------ RECORDS
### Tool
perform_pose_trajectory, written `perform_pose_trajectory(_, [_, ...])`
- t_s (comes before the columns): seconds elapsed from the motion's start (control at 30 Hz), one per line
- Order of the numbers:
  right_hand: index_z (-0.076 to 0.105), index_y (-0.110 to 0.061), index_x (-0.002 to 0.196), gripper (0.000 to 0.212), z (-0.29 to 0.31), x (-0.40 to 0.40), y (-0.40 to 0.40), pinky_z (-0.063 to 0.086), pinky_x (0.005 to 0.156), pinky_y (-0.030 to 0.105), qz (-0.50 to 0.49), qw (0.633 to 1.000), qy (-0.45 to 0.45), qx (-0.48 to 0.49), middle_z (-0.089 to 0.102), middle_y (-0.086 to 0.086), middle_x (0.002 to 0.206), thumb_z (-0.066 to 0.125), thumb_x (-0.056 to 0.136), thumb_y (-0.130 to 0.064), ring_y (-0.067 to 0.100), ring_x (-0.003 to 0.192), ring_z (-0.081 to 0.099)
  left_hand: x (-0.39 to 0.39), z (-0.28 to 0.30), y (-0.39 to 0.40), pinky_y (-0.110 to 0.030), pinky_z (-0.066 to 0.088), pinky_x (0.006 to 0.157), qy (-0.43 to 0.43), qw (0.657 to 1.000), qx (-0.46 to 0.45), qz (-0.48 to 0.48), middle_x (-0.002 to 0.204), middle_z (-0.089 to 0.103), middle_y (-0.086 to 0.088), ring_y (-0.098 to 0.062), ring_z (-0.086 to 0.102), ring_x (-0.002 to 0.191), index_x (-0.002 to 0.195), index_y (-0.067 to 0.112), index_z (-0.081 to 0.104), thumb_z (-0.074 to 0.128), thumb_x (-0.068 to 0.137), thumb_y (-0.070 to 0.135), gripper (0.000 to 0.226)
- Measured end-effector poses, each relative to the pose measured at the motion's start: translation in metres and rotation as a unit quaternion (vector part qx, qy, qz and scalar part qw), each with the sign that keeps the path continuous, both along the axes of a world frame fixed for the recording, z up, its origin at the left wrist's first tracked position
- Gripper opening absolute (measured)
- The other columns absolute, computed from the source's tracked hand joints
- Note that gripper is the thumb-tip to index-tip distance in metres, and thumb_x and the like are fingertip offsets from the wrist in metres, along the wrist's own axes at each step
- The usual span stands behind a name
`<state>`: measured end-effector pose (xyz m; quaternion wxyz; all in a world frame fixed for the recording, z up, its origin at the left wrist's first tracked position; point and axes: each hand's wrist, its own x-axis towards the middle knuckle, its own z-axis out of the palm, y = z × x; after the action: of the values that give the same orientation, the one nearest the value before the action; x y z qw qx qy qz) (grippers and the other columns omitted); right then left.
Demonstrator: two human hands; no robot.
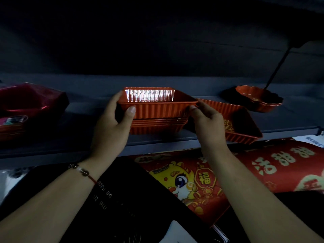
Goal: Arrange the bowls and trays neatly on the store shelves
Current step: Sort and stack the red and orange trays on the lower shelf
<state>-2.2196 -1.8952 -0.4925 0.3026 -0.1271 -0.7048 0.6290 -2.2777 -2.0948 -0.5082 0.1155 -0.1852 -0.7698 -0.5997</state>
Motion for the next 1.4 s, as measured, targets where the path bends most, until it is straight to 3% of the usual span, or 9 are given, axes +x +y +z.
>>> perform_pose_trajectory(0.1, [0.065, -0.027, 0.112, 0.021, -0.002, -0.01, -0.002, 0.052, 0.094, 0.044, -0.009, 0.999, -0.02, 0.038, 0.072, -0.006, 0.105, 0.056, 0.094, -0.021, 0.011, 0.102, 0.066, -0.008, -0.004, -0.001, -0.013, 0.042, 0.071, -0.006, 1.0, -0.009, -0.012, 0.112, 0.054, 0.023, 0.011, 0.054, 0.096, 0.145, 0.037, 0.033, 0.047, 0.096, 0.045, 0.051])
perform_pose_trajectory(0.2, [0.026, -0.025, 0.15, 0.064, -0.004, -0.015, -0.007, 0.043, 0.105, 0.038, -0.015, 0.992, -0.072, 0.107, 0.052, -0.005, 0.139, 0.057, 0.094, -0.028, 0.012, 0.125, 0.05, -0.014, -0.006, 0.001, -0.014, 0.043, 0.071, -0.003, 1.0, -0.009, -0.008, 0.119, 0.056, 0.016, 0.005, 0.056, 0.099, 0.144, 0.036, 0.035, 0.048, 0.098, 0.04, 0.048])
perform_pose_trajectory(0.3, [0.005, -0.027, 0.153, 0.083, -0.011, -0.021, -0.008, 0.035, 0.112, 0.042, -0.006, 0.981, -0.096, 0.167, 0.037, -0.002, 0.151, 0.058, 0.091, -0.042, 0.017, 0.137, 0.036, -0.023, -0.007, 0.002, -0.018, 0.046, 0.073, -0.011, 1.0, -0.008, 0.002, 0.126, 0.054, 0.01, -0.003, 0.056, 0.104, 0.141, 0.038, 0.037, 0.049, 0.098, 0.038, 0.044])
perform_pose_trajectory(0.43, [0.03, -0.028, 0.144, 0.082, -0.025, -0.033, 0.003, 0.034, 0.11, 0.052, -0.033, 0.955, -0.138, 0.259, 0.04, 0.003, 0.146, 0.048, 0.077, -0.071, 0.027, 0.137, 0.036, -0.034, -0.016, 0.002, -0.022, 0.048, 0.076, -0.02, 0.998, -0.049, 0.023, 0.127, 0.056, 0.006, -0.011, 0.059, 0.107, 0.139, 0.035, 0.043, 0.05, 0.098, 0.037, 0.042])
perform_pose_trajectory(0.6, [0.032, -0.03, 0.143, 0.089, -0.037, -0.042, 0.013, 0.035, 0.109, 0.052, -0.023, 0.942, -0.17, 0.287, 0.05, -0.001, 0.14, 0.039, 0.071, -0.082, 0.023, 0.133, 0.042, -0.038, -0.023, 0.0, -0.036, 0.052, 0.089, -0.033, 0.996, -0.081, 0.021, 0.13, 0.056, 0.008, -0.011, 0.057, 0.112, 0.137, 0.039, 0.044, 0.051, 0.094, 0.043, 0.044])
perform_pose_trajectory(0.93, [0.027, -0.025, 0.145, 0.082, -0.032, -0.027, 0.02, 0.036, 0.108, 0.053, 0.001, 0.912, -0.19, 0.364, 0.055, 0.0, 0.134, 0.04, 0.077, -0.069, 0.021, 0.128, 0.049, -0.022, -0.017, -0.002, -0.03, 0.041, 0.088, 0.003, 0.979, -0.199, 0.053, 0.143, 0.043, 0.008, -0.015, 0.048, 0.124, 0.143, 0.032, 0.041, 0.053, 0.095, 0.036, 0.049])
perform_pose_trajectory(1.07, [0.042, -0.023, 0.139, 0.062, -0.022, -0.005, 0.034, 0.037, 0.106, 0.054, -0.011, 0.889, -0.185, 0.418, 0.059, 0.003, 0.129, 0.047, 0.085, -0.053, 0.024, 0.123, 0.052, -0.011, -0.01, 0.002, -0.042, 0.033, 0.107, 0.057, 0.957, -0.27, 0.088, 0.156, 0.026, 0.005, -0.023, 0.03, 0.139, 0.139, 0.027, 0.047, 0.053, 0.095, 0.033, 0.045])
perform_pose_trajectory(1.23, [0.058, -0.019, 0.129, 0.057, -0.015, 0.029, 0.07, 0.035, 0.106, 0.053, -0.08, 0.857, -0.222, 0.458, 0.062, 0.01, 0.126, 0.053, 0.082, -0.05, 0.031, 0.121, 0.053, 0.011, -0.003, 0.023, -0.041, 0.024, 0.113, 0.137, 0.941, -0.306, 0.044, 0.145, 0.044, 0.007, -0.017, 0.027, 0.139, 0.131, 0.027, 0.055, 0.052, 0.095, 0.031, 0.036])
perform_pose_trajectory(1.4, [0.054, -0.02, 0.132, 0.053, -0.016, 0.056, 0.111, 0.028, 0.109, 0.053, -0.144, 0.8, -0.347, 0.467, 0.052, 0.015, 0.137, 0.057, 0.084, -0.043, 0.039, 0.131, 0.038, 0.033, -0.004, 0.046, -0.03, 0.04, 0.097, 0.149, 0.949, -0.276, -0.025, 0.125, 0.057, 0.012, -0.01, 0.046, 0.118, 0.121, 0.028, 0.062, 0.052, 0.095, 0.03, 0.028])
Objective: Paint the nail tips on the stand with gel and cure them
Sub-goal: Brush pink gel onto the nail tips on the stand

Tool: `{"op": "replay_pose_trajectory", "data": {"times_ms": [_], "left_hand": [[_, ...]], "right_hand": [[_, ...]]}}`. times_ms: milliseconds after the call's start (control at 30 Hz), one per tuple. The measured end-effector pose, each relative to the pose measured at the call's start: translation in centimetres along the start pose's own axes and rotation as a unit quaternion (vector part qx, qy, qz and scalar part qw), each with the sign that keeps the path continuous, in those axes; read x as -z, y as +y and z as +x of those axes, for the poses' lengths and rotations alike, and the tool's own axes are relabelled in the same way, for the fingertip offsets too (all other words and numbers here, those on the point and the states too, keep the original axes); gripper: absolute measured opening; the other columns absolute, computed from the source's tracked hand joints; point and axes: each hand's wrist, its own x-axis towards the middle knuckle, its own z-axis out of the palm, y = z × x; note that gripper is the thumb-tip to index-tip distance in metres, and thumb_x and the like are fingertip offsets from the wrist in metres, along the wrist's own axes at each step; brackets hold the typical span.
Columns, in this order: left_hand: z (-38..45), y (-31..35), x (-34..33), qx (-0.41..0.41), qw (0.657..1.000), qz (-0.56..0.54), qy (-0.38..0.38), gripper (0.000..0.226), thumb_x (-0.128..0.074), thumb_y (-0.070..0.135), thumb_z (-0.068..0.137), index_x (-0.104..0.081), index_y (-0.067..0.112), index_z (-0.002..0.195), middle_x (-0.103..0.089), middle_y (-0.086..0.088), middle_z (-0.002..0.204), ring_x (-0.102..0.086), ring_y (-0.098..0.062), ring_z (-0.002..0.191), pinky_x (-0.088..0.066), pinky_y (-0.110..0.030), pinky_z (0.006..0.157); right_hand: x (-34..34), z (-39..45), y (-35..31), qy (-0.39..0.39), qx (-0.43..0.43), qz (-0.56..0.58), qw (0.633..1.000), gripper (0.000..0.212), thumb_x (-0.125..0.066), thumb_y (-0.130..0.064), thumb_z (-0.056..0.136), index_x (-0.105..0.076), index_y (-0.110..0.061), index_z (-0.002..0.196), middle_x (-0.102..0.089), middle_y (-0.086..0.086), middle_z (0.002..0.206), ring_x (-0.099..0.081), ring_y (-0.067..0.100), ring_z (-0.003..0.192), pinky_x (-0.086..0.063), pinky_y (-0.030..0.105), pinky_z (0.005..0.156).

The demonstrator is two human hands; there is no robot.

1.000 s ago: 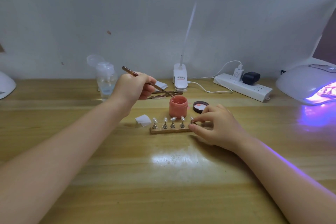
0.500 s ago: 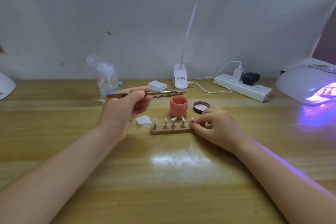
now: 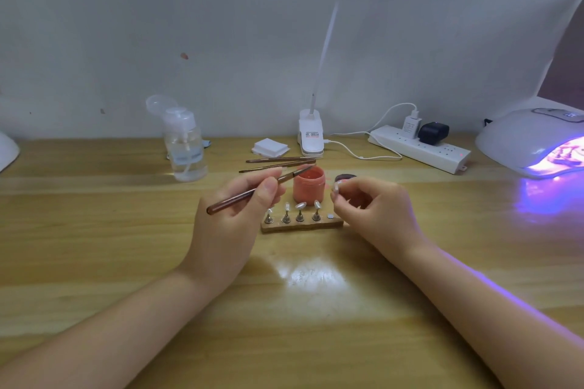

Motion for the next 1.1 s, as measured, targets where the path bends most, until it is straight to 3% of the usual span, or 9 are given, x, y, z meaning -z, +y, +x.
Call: {"op": "replay_pose_trajectory", "data": {"times_ms": [100,200,267,367,567,900,1100], "left_hand": [[-0.7,0.1,-0.2,-0.065,0.995,0.055,-0.045,0.015,-0.061,0.030,0.089,-0.070,0.029,0.101,-0.075,0.008,0.095,-0.071,-0.013,0.092,-0.055,-0.022,0.080],[-1.1,0.3,-0.4,-0.109,0.989,0.084,-0.060,0.014,-0.058,0.026,0.088,-0.065,0.023,0.100,-0.073,0.006,0.093,-0.068,-0.006,0.080,-0.050,-0.014,0.070],[-1.2,0.4,-0.4,-0.134,0.984,0.100,-0.057,0.009,-0.058,0.023,0.088,-0.063,0.020,0.096,-0.070,0.008,0.086,-0.063,0.000,0.072,-0.044,-0.008,0.067],[-1.3,0.3,-0.5,-0.169,0.972,0.155,-0.057,0.008,-0.057,0.022,0.090,-0.062,0.021,0.095,-0.069,0.008,0.085,-0.063,-0.002,0.079,-0.043,-0.009,0.072],[-1.5,0.2,-0.6,-0.171,0.966,0.186,-0.057,0.018,-0.053,0.025,0.090,-0.061,0.027,0.106,-0.069,0.013,0.097,-0.066,-0.003,0.091,-0.045,-0.010,0.080],[-1.5,0.0,-0.4,-0.170,0.963,0.196,-0.070,0.022,-0.052,0.024,0.091,-0.067,0.015,0.104,-0.072,0.003,0.093,-0.067,-0.007,0.090,-0.051,-0.020,0.078],[-1.5,0.0,-0.3,-0.164,0.964,0.196,-0.073,0.022,-0.050,0.024,0.090,-0.068,0.014,0.097,-0.071,0.002,0.085,-0.066,-0.009,0.085,-0.049,-0.018,0.074]], "right_hand": [[-0.6,-0.1,-0.5,0.019,-0.047,0.088,0.995,0.017,-0.075,-0.012,0.078,-0.072,-0.027,0.071,-0.069,-0.015,0.065,-0.059,0.007,0.061,-0.050,0.025,0.062],[-0.9,-0.1,-0.7,0.037,-0.048,0.139,0.988,0.025,-0.075,-0.010,0.080,-0.070,-0.033,0.071,-0.071,-0.012,0.067,-0.063,0.005,0.063,-0.054,0.023,0.066],[-1.0,-0.1,-0.7,0.031,-0.043,0.138,0.989,0.024,-0.075,-0.010,0.081,-0.071,-0.033,0.076,-0.071,-0.011,0.067,-0.064,0.006,0.065,-0.055,0.025,0.068],[-1.3,-0.2,-0.4,0.027,-0.032,0.122,0.992,0.016,-0.073,-0.009,0.083,-0.073,-0.024,0.086,-0.072,-0.008,0.075,-0.067,0.011,0.071,-0.056,0.032,0.072],[-1.4,-0.2,-0.2,0.042,-0.033,0.122,0.991,0.011,-0.073,-0.008,0.084,-0.074,-0.015,0.093,-0.074,-0.002,0.082,-0.068,0.011,0.075,-0.057,0.035,0.075],[-1.3,-0.3,-0.6,0.039,-0.024,0.123,0.991,0.014,-0.073,-0.004,0.083,-0.074,-0.015,0.091,-0.073,-0.002,0.079,-0.068,0.011,0.074,-0.057,0.036,0.075],[-1.2,-0.4,-0.8,0.039,-0.021,0.123,0.991,0.017,-0.073,-0.006,0.082,-0.072,-0.022,0.088,-0.072,-0.001,0.078,-0.068,0.013,0.073,-0.057,0.038,0.074]]}}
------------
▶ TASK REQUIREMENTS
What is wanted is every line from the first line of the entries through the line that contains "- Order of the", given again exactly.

▶ EXERCISE OUTPUT
### Tool
perform_pose_trajectory, written `perform_pose_trajectory(_, [_, ...])`
- t_s (comes before the columns): seconds elapsed from the motion's start (control at 30 Hz), one per line
- Order of the numbers:

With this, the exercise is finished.